• DIRECTIONS FOR THIS TASK
Print every line of the data word for word.

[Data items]
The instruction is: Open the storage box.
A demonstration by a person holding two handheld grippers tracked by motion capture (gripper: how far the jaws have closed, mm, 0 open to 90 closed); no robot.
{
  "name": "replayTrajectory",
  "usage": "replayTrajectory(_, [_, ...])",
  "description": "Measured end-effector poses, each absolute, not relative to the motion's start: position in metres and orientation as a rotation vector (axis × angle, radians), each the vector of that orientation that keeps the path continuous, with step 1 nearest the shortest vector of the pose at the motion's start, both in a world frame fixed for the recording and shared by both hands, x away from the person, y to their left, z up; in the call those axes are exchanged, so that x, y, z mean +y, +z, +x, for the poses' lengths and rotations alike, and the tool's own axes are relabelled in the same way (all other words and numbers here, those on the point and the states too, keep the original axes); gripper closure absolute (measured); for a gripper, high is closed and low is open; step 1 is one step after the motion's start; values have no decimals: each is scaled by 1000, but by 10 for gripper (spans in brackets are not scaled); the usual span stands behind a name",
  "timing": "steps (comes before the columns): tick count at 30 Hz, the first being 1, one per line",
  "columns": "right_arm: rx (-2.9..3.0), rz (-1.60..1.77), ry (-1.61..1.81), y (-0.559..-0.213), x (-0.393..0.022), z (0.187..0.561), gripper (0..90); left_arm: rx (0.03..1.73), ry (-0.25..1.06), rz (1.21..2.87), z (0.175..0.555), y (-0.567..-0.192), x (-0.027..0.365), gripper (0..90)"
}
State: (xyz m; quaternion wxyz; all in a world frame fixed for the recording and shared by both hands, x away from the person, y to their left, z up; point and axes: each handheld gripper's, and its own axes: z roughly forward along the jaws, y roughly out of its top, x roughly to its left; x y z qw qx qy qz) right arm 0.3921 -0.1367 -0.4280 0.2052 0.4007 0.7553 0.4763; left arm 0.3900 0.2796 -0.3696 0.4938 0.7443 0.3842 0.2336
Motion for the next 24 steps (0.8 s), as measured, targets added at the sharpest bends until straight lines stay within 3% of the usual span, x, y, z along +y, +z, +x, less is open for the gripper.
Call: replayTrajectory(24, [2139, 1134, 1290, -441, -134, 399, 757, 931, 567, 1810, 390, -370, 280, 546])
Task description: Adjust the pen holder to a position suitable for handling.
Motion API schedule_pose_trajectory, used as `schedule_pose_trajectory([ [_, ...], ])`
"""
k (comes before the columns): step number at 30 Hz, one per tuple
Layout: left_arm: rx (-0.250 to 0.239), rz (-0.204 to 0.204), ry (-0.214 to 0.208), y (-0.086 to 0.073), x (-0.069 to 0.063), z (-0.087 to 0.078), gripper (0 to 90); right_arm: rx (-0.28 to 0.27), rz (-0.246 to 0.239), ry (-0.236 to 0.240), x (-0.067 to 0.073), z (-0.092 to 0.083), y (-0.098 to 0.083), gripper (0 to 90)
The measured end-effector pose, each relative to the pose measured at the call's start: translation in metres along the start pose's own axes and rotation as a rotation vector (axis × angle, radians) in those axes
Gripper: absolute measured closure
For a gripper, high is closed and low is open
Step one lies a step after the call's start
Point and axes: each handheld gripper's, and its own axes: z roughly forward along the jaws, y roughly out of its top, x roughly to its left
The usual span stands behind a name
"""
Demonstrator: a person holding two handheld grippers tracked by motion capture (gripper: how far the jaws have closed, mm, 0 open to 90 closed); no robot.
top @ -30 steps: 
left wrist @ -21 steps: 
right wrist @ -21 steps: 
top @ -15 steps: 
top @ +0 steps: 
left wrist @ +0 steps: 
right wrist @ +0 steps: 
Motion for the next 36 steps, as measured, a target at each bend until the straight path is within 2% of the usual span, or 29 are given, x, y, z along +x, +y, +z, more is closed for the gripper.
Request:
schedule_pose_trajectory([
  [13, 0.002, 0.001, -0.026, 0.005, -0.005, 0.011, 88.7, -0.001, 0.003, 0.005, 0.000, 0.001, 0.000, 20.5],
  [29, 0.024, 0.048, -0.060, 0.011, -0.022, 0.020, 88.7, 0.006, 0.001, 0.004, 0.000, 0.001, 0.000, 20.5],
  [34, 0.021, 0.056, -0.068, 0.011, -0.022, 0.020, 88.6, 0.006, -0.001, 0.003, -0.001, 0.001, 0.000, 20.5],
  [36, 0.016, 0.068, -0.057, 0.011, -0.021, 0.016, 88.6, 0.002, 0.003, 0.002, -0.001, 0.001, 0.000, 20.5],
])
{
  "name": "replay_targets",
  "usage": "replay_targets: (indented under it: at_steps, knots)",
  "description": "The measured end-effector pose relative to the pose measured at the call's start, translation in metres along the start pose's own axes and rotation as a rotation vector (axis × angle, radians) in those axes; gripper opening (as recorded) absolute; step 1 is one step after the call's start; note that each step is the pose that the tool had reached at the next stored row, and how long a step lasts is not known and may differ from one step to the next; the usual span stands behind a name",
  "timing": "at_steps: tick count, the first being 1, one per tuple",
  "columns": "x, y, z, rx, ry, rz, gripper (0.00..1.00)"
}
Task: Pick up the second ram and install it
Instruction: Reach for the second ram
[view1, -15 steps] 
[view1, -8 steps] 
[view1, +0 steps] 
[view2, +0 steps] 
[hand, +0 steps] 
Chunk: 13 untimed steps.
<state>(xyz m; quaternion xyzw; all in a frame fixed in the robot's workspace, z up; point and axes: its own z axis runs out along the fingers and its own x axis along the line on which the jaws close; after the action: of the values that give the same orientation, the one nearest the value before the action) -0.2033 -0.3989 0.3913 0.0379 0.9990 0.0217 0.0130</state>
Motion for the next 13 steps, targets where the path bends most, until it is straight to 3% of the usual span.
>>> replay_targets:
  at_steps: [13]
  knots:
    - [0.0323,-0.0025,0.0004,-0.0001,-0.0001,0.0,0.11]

• COMPLETED TASK
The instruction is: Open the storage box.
A demonstration by a person holding two handheld grippers tracked by motion capture (gripper: how far the jaws have closed, mm, 0 open to 90 closed); no robot.
{
  "name": "replayTrajectory",
  "usage": "replayTrajectory(_, [_, ...])",
  "description": "Measured end-effector poses, each absolute, not relative to the motion's start: position in metres and orientation as a rotation vector (axis × angle, radians), each the vector of that orientation that keeps the path continuous, with step 1 nearest the shortest vector of the pose at the motion's start, both in a world frame fixed for the recording and shared by both hands, x away from the person, y to their left, z up; in the call those axes are exchanged, so that x, y, z mean +y, +z, +x, for the poses' lengths and rotations alike, and the tool's own axes are relabelled in the same way (all other words and numbers here, those on the point and the states too, keep the original axes); gripper closure absolute (measured); for a gripper, high is closed and low is open; step 1 is one step after the motion's start; values have no decimals: each is scaled by 1000, but by 10 for gripper (spans in brackets are not scaled); the usual span stands behind a name",
  "timing": "steps (comes before the columns): tick count at 30 Hz, the first being 1, one per line",
  "columns": "right_arm: rx (-2.9..3.0), rz (-1.60..1.77), ry (-1.61..1.81), y (-0.559..-0.213), x (-0.393..0.022), z (0.187..0.561), gripper (0..90); left_arm: rx (0.03..1.73), ry (-0.25..1.06), rz (1.21..2.87), z (0.175..0.555), y (-0.567..-0.192), x (-0.027..0.365), gripper (0..90)"
}
State: (xyz m; quaternion wxyz; all in a world frame fixed for the recording and shared by both hands, x away from the person, y to their left, z up; point and axes: each handheld gripper's, and its own axes: z roughly forward along the jaws, y roughly out of its top, x roughly to its left; x y z qw qx qy qz) right arm 0.3921 -0.1367 -0.4280 0.2052 0.4007 0.7553 0.4763; left arm 0.3900 0.2796 -0.3696 0.4938 0.7443 0.3842 0.2336
Motion for the next 24 steps (0.8 s), as measured, targets added at the sharpest bends until straight lines stay within 3% of the usual span, x, y, z along +y, +z, +x, less is open for the gripper.
Call: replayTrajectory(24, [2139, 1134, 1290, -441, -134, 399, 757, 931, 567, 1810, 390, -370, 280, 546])
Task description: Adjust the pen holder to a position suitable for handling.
Motion API schedule_pose_trajectory, used as `schedule_pose_trajectory([ [_, ...], ])`
"""
k (comes before the columns): step number at 30 Hz, one per tuple
Layout: left_arm: rx (-0.250 to 0.239), rz (-0.204 to 0.204), ry (-0.214 to 0.208), y (-0.086 to 0.073), x (-0.069 to 0.063), z (-0.087 to 0.078), gripper (0 to 90); right_arm: rx (-0.28 to 0.27), rz (-0.246 to 0.239), ry (-0.236 to 0.240), x (-0.067 to 0.073), z (-0.092 to 0.083), y (-0.098 to 0.083), gripper (0 to 90)
The measured end-effector pose, each relative to the pose measured at the call's start: translation in metres along the start pose's own axes and rotation as a rotation vector (axis × angle, radians) in those axes
Gripper: absolute measured closure
For a gripper, high is closed and low is open
Step one lies a step after the call's start
Point and axes: each handheld gripper's, and its own axes: z roughly forward along the jaws, y roughly out of its top, x roughly to its left
The usual span stands behind a name
"""
Demonstrator: a person holding two handheld grippers tracked by motion capture (gripper: how far the jaws have closed, mm, 0 open to 90 closed); no robot.
top @ -30 steps: 
left wrist @ -21 steps: 
right wrist @ -21 steps: 
top @ -15 steps: 
top @ +0 steps: 
left wrist @ +0 steps: 
right wrist @ +0 steps: 
Motion for the next 36 steps, as measured, a target at each bend until the straight path is within 2% of the usual span, or 29 are given, x, y, z along +x, +y, +z, more is closed for the gripper.
Request:
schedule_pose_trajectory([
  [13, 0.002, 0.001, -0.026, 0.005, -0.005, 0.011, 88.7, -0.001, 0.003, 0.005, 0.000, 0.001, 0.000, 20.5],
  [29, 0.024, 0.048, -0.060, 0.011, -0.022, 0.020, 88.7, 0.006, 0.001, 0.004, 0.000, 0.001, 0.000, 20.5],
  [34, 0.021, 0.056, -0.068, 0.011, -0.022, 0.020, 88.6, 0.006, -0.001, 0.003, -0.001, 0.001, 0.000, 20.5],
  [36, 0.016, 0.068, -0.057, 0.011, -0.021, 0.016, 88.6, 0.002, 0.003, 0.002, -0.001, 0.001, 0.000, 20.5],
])
{
  "name": "replay_targets",
  "usage": "replay_targets: (indented under it: at_steps, knots)",
  "description": "The measured end-effector pose relative to the pose measured at the call's start, translation in metres along the start pose's own axes and rotation as a rotation vector (axis × angle, radians) in those axes; gripper opening (as recorded) absolute; step 1 is one step after the call's start; note that each step is the pose that the tool had reached at the next stored row, and how long a step lasts is not known and may differ from one step to the next; the usual span stands behind a name",
  "timing": "at_steps: tick count, the first being 1, one per tuple",
  "columns": "x, y, z, rx, ry, rz, gripper (0.00..1.00)"
}
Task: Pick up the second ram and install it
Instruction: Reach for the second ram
[view1, -15 steps] 
[view1, -8 steps] 
[view1, +0 steps] 
[view2, +0 steps] 
[hand, +0 steps] 
Chunk: 13 untimed steps.
<state>(xyz m; quaternion xyzw; all in a frame fixed in the robot's workspace, z up; point and axes: its own z axis runs out along the fingers and its own x axis along the line on which the jaws close; after the action: of the values that give the same orientation, the one nearest the value before the action) -0.2033 -0.3989 0.3913 0.0379 0.9990 0.0217 0.0130</state>
Motion for the next 13 steps, targets where the path bends most, until it is straight to 3% of the usual span.
>>> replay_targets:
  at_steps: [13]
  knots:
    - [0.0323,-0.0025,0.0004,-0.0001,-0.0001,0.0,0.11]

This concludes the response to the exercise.